Here's the crux of the problem: We will need to prioritize what we can afford and what we cannot. We cannot continue to pay for medications that cost tens of thousands of dollars and extend life for four months. Our dollars are better off spent elsewhere quite frankly.

WE need to do no such thing because WE are (or should not be) paying for anything.

YOU make YOUR decisions.
I shall make MY decisions.

There is no "we".

If YOU believe YOUR dollars are better spent elsewhere, fine. YOU don't have to buy prostate cancer drugs with a mediocre affects. If I think "mediocre" is better than "nothing", who are you to decide whether there is a better use for MY money?

Anonymous said...

"Give me the British system any day, rather than the inflated, wasteful system we have. I could write a book, or at least a very long magazine article, about the unnecessary testing to which I have been subjected in the name of "the best health care in the world", ending up with one result: fattening the pockets of the doctors who ordered the testing, the facilities that carried them out, and yes, the insurance companies who use the "high cost of great care" to justify ridiculous premiums. "

Were you chained down and forced to undergo these tests? And if the tests were "unnecessary", what prompted them in the first place? Surely an army of doctors did not break down your door and "subject" you to testing. And if one of these fat cats had missed a debilitating or even fatal condition, would you have cheerily gone to your grave or would you have sued his or her pants off?

What drives health care cost is DEMAND. Patients have sniffles and "pain" and this and that, and they DEMAND answers. That leads to tests and tests lead to therapies. Patients do not want to take responsibility for their health or the costs that they incur.

Anonymous said...

I've listened to Dr. Berwick. He is, as the Brits say, too clever by half. His romanticized view of Britain's NHS shows that.

I can see where Dr. Berwick's ideology leads to system where your access to health care depends on a bureacrat's assessment of your usefulness to the state.

ted.rathkopf said...

@betheweb

It's not 6 months, it's 18 months. A recess appointment is until the end of the NEXT session of Congress.

SRK said...

As far as the covert nature of things medical goes, there is nothing like state psychiatry as a demonstration of the direction things are going.

Ulysses S. Grant said there's no better method to secure the repeal of bad or obnoxious laws than their stringent enforcement. A corollary might be that there's no better method to prevent repeal of bad or obnoxious laws than their careful obfuscation.
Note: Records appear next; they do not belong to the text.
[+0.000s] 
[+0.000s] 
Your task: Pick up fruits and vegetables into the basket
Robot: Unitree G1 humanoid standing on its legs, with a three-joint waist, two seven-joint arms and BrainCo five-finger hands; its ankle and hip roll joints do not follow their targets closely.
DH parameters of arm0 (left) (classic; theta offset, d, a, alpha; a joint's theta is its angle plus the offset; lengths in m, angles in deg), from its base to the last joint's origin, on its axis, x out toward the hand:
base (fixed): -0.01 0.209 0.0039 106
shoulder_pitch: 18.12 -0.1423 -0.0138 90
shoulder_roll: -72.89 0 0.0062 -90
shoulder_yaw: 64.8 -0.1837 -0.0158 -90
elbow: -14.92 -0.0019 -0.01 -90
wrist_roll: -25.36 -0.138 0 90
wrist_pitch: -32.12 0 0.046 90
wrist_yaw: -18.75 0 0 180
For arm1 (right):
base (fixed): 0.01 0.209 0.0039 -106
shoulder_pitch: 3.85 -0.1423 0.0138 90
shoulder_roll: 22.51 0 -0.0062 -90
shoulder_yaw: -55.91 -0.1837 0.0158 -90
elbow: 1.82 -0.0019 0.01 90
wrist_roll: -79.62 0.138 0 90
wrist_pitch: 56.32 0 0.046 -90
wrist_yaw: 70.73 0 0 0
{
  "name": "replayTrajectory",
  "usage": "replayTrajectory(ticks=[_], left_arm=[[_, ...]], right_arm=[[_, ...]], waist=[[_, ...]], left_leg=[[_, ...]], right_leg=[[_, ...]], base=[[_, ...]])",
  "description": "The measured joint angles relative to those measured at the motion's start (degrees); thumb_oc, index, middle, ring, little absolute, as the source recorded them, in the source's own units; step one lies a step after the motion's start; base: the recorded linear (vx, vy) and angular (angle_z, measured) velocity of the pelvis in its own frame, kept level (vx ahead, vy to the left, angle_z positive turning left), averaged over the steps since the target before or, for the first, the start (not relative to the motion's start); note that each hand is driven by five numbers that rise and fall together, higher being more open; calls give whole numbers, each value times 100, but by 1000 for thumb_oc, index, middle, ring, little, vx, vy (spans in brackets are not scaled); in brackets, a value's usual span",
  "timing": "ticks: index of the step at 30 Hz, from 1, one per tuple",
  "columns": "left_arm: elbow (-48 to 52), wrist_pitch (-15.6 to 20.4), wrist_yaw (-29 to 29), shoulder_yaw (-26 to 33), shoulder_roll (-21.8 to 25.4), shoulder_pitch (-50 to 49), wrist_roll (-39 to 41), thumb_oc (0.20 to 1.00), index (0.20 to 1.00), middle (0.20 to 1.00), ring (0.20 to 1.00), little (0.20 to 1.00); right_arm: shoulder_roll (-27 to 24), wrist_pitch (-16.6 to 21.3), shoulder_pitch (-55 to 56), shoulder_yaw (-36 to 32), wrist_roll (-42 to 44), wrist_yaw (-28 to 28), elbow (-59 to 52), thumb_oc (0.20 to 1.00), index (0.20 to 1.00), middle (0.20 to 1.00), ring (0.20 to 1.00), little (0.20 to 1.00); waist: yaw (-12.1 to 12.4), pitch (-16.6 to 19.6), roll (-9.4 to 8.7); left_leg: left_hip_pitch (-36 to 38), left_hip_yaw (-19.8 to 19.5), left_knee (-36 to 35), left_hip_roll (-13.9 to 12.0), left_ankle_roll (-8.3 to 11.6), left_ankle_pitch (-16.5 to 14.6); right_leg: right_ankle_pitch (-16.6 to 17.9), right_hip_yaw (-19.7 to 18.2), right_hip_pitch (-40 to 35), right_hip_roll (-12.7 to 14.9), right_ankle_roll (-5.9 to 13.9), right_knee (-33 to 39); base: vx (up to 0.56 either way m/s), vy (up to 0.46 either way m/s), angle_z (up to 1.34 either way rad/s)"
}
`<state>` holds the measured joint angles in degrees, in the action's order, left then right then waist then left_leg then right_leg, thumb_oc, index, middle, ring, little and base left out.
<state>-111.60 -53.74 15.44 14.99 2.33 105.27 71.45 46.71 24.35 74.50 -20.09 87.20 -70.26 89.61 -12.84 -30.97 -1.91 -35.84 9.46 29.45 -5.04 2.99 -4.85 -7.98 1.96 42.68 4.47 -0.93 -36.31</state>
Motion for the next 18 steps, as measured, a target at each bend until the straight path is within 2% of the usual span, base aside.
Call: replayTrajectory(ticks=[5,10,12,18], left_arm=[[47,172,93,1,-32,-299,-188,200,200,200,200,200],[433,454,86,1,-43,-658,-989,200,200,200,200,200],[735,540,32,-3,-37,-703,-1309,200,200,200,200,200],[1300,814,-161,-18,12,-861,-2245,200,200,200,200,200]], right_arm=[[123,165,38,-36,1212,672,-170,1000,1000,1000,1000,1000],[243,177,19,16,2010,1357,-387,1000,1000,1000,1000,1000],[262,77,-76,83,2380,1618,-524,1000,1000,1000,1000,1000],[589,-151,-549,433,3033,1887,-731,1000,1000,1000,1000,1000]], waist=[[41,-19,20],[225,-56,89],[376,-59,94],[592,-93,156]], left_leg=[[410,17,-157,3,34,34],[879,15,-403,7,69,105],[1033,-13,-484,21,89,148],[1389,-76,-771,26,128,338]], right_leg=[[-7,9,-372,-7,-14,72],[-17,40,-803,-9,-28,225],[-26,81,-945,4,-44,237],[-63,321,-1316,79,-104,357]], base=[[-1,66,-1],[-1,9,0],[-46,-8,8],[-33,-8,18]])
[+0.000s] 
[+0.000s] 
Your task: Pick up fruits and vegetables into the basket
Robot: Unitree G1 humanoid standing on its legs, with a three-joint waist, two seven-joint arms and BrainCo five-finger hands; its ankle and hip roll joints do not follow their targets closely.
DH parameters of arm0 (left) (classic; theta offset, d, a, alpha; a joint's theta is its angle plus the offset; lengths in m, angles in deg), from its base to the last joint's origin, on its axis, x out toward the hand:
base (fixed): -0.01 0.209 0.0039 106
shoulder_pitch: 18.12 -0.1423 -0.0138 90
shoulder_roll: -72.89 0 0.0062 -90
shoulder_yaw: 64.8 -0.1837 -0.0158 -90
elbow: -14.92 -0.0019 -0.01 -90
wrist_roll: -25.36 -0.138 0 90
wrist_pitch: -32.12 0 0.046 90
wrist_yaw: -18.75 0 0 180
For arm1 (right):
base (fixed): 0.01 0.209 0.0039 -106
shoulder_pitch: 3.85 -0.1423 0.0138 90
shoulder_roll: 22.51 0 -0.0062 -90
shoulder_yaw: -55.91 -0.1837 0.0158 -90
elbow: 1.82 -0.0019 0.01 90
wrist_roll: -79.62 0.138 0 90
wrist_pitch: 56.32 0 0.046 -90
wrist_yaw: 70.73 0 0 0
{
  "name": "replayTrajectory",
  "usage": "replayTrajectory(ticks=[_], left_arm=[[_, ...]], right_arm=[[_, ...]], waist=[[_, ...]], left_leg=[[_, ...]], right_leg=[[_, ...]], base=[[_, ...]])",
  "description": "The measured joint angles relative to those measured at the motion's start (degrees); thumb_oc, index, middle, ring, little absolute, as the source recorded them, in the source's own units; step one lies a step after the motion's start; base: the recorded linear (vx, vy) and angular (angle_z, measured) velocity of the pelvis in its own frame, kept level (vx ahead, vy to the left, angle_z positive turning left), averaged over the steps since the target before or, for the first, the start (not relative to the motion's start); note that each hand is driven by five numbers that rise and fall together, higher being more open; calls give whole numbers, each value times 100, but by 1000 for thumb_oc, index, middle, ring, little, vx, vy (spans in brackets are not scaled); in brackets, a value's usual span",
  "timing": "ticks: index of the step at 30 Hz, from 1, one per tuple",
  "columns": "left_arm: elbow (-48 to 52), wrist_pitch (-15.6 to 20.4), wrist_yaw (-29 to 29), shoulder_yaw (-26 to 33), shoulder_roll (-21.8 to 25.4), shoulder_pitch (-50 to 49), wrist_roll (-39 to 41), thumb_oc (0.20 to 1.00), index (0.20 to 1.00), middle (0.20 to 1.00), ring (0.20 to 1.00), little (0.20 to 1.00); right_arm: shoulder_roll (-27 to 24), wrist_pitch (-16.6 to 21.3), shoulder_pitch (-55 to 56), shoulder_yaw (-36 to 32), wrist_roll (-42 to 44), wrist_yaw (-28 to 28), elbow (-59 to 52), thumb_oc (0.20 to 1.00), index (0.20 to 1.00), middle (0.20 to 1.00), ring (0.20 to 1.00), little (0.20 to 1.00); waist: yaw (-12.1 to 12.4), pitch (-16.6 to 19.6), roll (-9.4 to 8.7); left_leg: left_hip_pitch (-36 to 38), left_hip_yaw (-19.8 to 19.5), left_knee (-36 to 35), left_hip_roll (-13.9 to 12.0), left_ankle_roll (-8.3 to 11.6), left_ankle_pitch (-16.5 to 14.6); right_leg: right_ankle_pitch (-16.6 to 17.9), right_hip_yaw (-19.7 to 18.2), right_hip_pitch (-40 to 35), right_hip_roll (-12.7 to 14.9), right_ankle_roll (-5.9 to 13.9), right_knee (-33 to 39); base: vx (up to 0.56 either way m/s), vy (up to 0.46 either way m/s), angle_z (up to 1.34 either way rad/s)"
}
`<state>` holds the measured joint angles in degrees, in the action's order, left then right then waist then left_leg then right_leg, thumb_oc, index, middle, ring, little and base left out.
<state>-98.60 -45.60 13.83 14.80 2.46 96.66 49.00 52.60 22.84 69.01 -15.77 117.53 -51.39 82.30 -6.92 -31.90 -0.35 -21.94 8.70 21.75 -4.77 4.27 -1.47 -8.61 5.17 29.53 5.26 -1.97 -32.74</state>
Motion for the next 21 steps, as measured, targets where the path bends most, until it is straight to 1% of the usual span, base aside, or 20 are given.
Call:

At every psych ward I know of, when they coerce a patient to sign himself or herself in "voluntarily", the form is presented as a "five-day release".

Anonymous said...

There's something very odd about a comment here. We are talking about a profession whose first credo is do no harm. A profession whose goal is to help others. A profession that deals with our blood, our shit, our cancers, our flabby and blocked hearts, our sick children. I bet not one of those folks, doctor, nurse, tech, has EVER said, "there is no we". Thank god

Anonymous said...

I know you guys can think about the future. After all, many are screaming about deficits and their grandchildren. But on the other hand we don't fix bridges until they fall down, oil wells until they start gushing, and sewers when they start blowing up. My brother is screaming about his future water bill increase due to the EPA. I have read and read and read again about communists, cabals, takeovers, trials, and the big bad wolf. Can't we have a small smattering of your idea of how to make it better? I'm pretty sure most don't think the present system is sustainable. And you do think about those grandchildren. So guys, give us some ideas - other than returning the same guys to power who have not done anything to sustain our health care for the last 50 years. You need not worry about the guy who can do it himself - who finds that there is no "we".